What to do
Go through the lines below and transcribe each one exactly.

[Dataset excerpts]
= Beginning of Section =

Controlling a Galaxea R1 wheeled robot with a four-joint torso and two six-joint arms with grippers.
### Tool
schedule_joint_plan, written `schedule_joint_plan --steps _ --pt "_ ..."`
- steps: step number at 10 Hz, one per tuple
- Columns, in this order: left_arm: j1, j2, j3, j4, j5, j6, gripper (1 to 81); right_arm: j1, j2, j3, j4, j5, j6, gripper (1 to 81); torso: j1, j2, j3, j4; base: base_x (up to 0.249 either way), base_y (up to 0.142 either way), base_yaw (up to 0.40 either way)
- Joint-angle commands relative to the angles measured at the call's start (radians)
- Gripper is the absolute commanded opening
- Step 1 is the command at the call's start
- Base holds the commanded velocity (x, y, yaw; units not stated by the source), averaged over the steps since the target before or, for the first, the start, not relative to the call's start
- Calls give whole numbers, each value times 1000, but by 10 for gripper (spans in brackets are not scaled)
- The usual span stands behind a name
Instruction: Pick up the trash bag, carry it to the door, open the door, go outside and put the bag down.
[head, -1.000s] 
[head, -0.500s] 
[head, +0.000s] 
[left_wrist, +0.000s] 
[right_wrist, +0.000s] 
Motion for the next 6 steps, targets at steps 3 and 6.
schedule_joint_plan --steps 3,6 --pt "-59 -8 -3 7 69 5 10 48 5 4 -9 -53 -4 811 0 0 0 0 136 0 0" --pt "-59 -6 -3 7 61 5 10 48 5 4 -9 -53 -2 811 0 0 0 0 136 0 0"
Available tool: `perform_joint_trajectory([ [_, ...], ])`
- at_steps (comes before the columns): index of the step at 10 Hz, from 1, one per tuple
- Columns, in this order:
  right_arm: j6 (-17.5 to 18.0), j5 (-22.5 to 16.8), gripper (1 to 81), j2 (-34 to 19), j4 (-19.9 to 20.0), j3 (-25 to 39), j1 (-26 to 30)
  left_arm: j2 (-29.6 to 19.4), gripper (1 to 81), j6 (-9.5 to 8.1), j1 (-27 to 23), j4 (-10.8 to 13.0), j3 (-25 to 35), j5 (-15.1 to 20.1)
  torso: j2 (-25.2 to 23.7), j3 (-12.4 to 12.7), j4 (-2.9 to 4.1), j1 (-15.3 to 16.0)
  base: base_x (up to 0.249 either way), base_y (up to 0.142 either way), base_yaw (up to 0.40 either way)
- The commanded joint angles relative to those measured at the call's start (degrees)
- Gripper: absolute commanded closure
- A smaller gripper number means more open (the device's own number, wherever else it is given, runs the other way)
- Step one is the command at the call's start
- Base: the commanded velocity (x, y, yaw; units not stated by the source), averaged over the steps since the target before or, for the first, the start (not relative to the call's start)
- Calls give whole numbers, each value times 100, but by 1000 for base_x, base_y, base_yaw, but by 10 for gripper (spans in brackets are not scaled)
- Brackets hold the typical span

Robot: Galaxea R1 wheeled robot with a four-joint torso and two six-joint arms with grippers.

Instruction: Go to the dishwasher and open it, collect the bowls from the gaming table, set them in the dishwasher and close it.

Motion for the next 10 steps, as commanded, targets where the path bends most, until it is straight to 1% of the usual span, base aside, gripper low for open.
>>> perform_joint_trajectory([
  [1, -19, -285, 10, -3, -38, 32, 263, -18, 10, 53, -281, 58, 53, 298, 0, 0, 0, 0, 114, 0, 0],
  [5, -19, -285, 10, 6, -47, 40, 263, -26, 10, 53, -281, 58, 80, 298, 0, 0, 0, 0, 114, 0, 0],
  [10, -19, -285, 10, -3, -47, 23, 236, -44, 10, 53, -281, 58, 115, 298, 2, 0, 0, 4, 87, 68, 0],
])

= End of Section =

Exercise response
Controlling a Galaxea R1 wheeled robot with a four-joint torso and two six-joint arms with grippers.
### Tool
schedule_joint_plan, written `schedule_joint_plan --steps _ --pt "_ ..."`
- steps: step number at 10 Hz, one per tuple
- Columns, in this order: left_arm: j1, j2, j3, j4, j5, j6, gripper (1 to 81); right_arm: j1, j2, j3, j4, j5, j6, gripper (1 to 81); torso: j1, j2, j3, j4; base: base_x (up to 0.249 either way), base_y (up to 0.142 either way), base_yaw (up to 0.40 either way)
- Joint-angle commands relative to the angles measured at the call's start (radians)
- Gripper is the absolute commanded opening
- Step 1 is the command at the call's start
- Base holds the commanded velocity (x, y, yaw; units not stated by the source), averaged over the steps since the target before or, for the first, the start, not relative to the call's start
- Calls give whole numbers, each value times 1000, but by 10 for gripper (spans in brackets are not scaled)
- The usual span stands behind a name
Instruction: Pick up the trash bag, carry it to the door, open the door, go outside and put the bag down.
[head, -1.000s] 
[head, -0.500s] 
[head, +0.000s] 
[left_wrist, +0.000s] 
[right_wrist, +0.000s] 
Motion for the next 6 steps, targets at steps 3 and 6.
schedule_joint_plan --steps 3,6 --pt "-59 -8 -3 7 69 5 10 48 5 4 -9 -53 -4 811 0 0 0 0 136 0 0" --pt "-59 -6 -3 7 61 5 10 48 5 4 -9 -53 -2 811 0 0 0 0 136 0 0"
Available tool: `perform_joint_trajectory([ [_, ...], ])`
- at_steps (comes before the columns): index of the step at 10 Hz, from 1, one per tuple
- Columns, in this order:
  right_arm: j6 (-17.5 to 18.0), j5 (-22.5 to 16.8), gripper (1 to 81), j2 (-34 to 19), j4 (-19.9 to 20.0), j3 (-25 to 39), j1 (-26 to 30)
  left_arm: j2 (-29.6 to 19.4), gripper (1 to 81), j6 (-9.5 to 8.1), j1 (-27 to 23), j4 (-10.8 to 13.0), j3 (-25 to 35), j5 (-15.1 to 20.1)
  torso: j2 (-25.2 to 23.7), j3 (-12.4 to 12.7), j4 (-2.9 to 4.1), j1 (-15.3 to 16.0)
  base: base_x (up to 0.249 either way), base_y (up to 0.142 either way), base_yaw (up to 0.40 either way)
- The commanded joint angles relative to those measured at the call's start (degrees)
- Gripper: absolute commanded closure
- A smaller gripper number means more open (the device's own number, wherever else it is given, runs the other way)
- Step one is the command at the call's start
- Base: the commanded velocity (x, y, yaw; units not stated by the source), averaged over the steps since the target before or, for the first, the start (not relative to the call's start)
- Calls give whole numbers, each value times 100, but by 1000 for base_x, base_y, base_yaw, but by 10 for gripper (spans in brackets are not scaled)
- Brackets hold the typical span

Robot: Galaxea R1 wheeled robot with a four-joint torso and two six-joint arms with grippers.

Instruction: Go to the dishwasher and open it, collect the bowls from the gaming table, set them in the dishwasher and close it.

Motion for the next 10 steps, as commanded, targets where the path bends most, until it is straight to 1% of the usual span, base aside, gripper low for open.
>>> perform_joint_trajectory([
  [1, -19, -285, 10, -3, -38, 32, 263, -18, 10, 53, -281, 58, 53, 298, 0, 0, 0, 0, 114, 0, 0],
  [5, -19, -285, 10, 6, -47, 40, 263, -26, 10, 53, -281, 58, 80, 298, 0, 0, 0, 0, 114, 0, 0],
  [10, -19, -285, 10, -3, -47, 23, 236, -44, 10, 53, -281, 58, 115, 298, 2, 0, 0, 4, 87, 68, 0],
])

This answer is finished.